WHAT THIS TASK INVOLVES — Which of the lines below include the word "silver"? Pull each one out.

%%

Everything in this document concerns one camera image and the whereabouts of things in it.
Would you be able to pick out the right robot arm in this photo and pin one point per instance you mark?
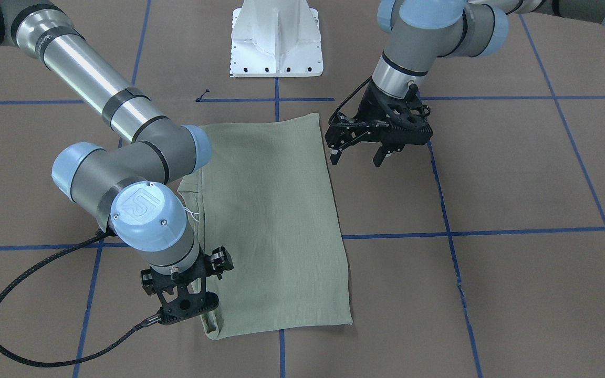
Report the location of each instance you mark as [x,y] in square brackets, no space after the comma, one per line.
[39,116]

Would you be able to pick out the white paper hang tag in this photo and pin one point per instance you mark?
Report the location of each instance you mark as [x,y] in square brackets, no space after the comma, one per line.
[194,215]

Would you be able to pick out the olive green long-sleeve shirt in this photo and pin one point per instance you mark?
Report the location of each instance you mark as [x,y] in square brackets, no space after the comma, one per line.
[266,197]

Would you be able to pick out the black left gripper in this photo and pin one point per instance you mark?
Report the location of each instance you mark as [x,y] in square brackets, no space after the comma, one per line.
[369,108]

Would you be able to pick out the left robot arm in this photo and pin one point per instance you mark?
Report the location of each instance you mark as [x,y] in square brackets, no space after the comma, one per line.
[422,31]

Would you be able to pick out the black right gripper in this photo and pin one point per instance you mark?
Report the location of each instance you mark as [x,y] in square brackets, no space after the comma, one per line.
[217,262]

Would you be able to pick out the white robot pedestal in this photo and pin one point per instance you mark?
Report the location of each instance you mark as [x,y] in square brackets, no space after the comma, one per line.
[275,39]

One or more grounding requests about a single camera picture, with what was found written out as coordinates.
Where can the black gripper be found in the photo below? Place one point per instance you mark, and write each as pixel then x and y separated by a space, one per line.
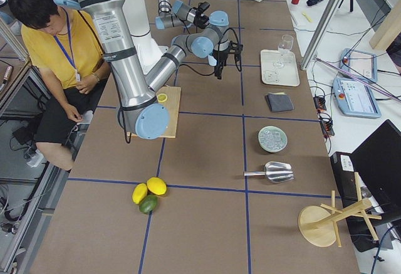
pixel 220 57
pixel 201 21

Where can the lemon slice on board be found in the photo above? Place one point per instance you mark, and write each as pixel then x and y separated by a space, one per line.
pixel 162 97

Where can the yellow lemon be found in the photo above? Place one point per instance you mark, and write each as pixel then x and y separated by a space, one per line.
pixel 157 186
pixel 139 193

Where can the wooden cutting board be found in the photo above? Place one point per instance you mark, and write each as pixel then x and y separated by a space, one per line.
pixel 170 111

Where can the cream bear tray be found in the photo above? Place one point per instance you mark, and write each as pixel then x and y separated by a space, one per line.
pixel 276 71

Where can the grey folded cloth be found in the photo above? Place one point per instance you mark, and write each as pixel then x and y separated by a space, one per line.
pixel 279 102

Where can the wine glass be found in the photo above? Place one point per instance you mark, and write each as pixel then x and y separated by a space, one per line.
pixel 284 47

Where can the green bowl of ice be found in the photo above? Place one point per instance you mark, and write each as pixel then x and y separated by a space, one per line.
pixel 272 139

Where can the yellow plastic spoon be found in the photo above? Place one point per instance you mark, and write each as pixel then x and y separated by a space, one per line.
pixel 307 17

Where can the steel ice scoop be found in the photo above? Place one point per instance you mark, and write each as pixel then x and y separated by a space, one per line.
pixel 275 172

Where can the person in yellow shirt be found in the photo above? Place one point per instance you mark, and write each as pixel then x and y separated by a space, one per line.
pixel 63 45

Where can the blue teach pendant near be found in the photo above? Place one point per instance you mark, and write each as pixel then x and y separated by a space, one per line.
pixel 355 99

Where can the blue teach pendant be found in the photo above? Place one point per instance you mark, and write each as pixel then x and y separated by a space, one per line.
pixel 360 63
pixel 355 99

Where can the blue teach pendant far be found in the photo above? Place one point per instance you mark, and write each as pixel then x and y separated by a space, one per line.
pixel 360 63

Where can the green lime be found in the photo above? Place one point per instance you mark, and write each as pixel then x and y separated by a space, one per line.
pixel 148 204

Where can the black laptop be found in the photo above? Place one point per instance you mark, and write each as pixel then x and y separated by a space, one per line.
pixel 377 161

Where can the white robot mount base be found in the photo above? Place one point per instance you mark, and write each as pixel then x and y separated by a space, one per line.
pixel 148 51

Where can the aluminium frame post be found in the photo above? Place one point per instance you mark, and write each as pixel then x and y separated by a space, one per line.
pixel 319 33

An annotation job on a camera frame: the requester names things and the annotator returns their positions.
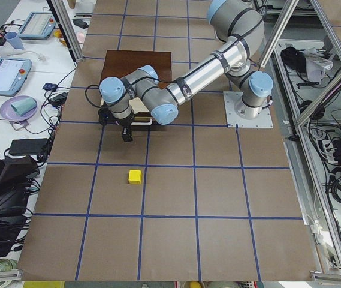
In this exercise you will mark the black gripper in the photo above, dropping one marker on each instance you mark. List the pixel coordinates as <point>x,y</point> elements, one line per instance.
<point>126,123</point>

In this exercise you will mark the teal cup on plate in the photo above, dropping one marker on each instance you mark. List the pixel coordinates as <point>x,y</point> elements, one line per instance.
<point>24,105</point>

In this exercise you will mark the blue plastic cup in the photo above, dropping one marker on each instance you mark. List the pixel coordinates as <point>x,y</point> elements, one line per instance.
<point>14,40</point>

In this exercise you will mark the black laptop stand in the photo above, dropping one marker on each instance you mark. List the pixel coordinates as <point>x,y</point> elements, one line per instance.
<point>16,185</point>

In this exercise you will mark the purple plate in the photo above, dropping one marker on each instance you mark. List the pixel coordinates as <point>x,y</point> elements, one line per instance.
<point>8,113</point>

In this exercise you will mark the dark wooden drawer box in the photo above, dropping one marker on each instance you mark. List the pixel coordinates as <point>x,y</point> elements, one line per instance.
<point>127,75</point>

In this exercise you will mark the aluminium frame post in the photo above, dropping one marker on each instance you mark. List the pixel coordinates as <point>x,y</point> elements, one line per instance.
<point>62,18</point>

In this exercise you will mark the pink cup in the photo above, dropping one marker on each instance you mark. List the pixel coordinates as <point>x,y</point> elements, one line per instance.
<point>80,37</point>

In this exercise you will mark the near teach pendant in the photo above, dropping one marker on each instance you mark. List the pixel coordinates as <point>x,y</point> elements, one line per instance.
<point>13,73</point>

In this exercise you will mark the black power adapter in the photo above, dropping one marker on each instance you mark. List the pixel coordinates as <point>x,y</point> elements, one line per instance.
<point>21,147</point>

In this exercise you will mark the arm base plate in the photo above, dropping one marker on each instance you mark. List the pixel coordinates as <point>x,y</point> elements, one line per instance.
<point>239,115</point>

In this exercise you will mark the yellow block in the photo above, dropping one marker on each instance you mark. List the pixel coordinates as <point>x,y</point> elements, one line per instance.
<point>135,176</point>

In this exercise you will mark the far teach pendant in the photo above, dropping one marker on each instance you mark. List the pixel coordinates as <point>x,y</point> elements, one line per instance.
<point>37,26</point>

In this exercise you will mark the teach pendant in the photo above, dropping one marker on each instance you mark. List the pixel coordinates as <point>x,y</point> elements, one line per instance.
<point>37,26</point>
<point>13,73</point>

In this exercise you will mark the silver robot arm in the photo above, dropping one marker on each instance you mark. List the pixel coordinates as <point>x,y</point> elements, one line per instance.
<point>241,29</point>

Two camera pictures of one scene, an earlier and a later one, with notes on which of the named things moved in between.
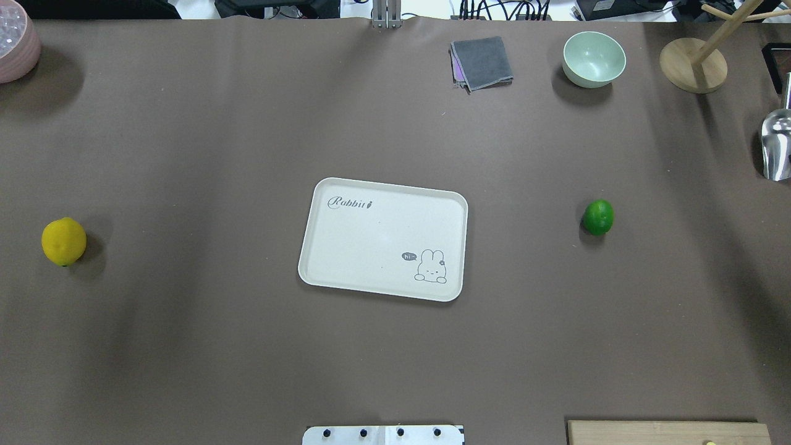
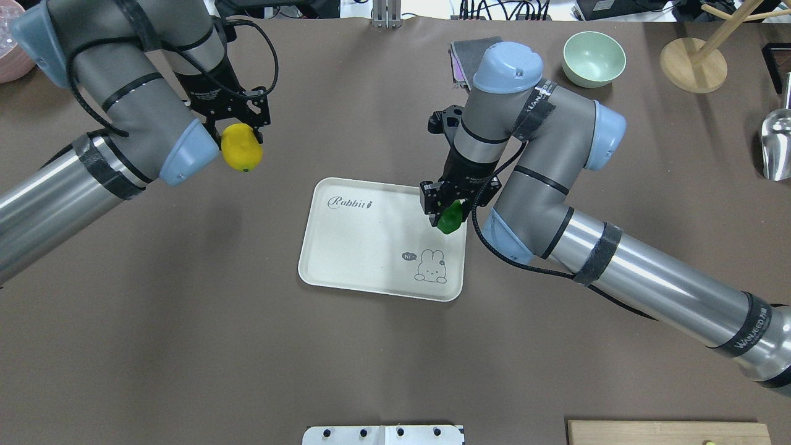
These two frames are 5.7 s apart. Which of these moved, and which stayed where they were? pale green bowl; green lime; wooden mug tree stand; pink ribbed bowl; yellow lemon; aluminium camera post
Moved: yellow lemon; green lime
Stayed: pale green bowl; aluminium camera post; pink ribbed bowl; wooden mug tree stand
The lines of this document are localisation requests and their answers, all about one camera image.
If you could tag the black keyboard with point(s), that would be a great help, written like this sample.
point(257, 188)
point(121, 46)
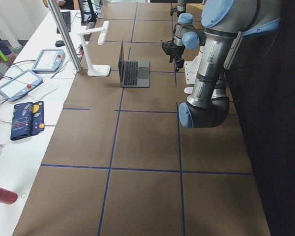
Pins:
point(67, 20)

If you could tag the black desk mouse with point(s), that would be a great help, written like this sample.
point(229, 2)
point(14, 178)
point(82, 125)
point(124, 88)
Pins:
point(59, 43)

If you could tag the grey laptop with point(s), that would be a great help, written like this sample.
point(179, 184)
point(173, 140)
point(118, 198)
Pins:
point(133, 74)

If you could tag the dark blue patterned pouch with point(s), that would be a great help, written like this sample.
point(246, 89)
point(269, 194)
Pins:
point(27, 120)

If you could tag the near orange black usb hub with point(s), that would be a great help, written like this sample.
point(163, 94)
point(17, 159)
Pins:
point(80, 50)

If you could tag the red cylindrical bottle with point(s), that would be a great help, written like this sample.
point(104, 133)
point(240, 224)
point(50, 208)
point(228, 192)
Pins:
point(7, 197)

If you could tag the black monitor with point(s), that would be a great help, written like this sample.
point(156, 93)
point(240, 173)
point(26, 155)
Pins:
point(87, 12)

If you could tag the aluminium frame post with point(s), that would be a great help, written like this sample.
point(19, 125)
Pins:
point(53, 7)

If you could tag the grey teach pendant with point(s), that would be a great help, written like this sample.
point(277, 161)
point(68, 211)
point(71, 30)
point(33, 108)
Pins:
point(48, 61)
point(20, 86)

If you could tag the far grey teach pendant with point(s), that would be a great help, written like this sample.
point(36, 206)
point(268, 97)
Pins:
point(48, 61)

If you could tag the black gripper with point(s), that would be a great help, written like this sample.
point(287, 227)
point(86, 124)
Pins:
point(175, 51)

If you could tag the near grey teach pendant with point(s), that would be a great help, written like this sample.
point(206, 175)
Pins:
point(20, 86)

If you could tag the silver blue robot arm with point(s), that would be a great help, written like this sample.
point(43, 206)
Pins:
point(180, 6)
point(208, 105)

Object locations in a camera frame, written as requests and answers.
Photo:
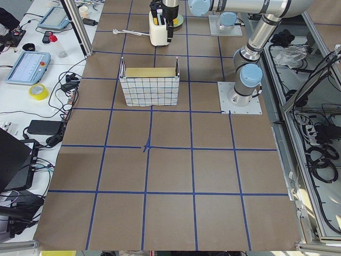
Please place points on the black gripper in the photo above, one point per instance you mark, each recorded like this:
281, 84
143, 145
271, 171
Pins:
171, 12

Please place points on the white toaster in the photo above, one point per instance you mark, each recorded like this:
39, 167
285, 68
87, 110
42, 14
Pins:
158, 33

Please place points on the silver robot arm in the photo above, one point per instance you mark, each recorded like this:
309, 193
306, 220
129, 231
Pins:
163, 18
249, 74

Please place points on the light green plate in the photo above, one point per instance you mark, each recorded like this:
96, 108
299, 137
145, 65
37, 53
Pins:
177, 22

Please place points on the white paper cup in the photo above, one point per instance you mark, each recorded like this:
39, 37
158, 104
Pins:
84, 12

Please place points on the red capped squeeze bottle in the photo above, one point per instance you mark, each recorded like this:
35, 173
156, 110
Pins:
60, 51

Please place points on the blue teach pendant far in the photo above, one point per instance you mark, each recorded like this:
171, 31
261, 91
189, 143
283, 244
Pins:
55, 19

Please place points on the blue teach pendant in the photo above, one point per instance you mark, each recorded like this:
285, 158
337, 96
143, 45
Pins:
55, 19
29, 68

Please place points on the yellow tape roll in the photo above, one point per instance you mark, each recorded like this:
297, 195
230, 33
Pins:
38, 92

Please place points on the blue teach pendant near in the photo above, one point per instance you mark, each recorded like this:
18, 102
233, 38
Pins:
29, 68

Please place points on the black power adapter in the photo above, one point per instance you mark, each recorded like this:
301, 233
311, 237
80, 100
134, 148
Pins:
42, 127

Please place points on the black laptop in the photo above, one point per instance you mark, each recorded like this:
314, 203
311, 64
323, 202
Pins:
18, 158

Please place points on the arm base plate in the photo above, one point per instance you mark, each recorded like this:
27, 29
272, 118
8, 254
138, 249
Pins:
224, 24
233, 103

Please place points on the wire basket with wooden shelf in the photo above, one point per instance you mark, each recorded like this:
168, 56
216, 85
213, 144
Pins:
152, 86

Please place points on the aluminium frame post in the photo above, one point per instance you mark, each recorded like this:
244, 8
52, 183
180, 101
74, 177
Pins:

%%

RESPONSE —
In this exercise you will mark the silver robot arm in the photo above, dropping one marker on each instance you mark. List the pixel coordinates as <point>x,y</point> elements, one line per instance.
If you could tag the silver blue robot arm with point(s), that would be a great help, written like this sample.
Please place points on the silver robot arm in the photo above, one point per instance you mark, each recorded like this:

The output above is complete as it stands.